How to do it...

Before moving on to the model-building part, we need to preprocess the input data. Let's get started:

  1. We start by cleaning the data by removing any punctuation and non-alphanumeric characters, normalizing all the Unicode characters to ASCII, and converting all the data into lowercase:
data_cleaning <- function(sentence) {
sentence = gsub('[[:punct:] ]+',' ',sentence)
sentence = gsub("[^[:alnum:]\-\.\s]", " ", sentence)
sentence = stringi::stri_trans_general(sentence, "latin-ascii")
sentence = tolower(sentence)
sentence
}


sentences <- map(sentences,data_cleaning)
  1. Next, we create two separate lists of German and English phrases and capture the maximum length of statements in each of these. We will use these lengths to pad the sentences:
english_sentences = list()
german_sentences = list()
for(i in 1:length(sentences)){
current_sentence <- sentences[i]%>%unlist()%>%str_split(' ')
english_sentences <- append(english_sentences,current_sentence[1])
german_sentences <- append(german_sentences,current_sentence[2])
}

Then, we convert the data into a DataFrame so that it can be manipulated easily:

data <- do.call(rbind, Map(data.frame, "German"=german_sentences,"English"=english_sentences))
head(data,10)

The following screenshot shows the input data in the form of a DataFrame:

Now, we can see the maximum number of words in all the sentences in German and English phrases:

german_length = max(sapply(strsplit(as.character(data[,"German"] ), " "), length))
print(paste0("Maximum length of a sentence in German data:",german_length))

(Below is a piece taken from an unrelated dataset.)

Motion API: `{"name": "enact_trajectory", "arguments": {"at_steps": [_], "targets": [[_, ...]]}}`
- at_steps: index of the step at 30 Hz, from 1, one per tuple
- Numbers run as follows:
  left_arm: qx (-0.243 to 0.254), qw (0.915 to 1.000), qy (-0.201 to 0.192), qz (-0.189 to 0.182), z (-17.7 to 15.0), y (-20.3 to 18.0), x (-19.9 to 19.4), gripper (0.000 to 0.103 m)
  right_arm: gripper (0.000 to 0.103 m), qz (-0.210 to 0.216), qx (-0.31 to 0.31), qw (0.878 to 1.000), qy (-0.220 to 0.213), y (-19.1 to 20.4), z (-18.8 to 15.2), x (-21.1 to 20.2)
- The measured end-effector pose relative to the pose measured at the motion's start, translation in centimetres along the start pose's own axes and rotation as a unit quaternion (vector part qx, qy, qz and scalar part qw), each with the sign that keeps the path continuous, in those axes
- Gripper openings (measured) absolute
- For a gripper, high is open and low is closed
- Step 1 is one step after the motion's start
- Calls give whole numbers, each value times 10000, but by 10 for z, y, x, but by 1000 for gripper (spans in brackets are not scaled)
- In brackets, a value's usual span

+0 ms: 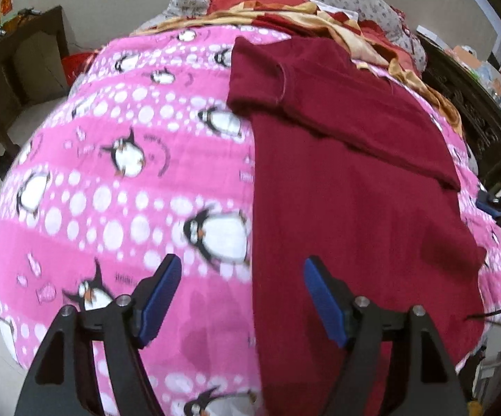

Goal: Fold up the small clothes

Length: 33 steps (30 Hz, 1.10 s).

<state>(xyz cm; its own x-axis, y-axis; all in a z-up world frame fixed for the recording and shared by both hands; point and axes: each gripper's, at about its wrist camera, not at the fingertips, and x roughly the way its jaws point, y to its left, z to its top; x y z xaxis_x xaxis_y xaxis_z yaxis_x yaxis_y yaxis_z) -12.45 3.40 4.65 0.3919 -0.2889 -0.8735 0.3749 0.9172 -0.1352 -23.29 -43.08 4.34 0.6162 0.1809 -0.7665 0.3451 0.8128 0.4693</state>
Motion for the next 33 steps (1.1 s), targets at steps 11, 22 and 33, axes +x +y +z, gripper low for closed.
{"name": "enact_trajectory", "arguments": {"at_steps": [11, 22, 33], "targets": [[-336, 9955, 656, -594, -37, 0, 0, 77, 61, 533, -733, 9933, 716, 1, -75, -67], [338, 9952, 733, -558, -53, -30, 11, 20, 20, 235, -1081, 9911, 734, 21, -132, -26], [345, 9941, 709, -749, -61, -1, -19, 6, 19, 1076, -744, 9889, 710, 28, -159, -69]]}}
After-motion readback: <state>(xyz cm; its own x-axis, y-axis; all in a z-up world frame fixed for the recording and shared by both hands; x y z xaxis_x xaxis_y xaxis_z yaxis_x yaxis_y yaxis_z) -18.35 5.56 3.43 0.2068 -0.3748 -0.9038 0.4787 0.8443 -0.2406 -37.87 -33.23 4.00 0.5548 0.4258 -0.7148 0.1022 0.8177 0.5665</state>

eng_length = max(sapply(strsplit(as.character(data[,"English"] ), " "), length))
print(paste0("Maximum length of a sentence in English data:", eng_length))

From the following screenshot, we can infer that the maximum length of a sentence in German is 10, whereas for English, it is 6:

  1. Now, we build a function for tokenization and use it to tokenize the German and English phrases:
tokenization <- function(lines){
tokenizer = text_tokenizer()
tokenizer = fit_text_tokenizer(tokenizer,lines)
return(tokenizer)
}

Here, we prepare the German tokenizer:

german_tokenizer = tokenization(data[,"German"])
german_vocab_size = length(german_tokenizer$word_index) + 1

print(paste0('German Vocabulary Size:',german_vocab_size))

From the following screenshot, we can see that the German vocabulary size is 3,542:

Now, we prepare the English tokenizer:

eng_tokenizer = tokenization(data[,"English"])
eng_vocab_size = length(eng_tokenizer$word_index) + 1

print(paste0('English Vocabulary Size:',eng_vocab_size))

From the following screenshot, we can see that the English vocabulary size is 2,189:

  1. Next, we create a function that will encode the phrases into a sequence of integers and pad the sequences to make each phrase uniform in length:
# Function to encode and pad sequences
encode_pad_sequences <- function(tokenizer, length, lines){
# Encoding text to integers
seq = texts_to_sequences(tokenizer,lines)
# Padding text to maximum length sentence
seq = pad_sequences(seq, maxlen=length, padding='post')
return(seq)
}
  1. Next, we divide the data into training and testing datasets and apply the encode_pad_sequences() function we defined in step 4 to these datasets:
train_data <- data[1:9000,]
test_data <- data[9001:10000,]

We prepare the training and test data:

x_train <- encode_pad_sequences(german_tokenizer,german_length,train_data[,"German"])
y_train <- encode_pad_sequences(eng_tokenizer,eng_length,train_data[,"English"])
y_train <- to_categorical(y_train,num_classes = eng_vocab_size)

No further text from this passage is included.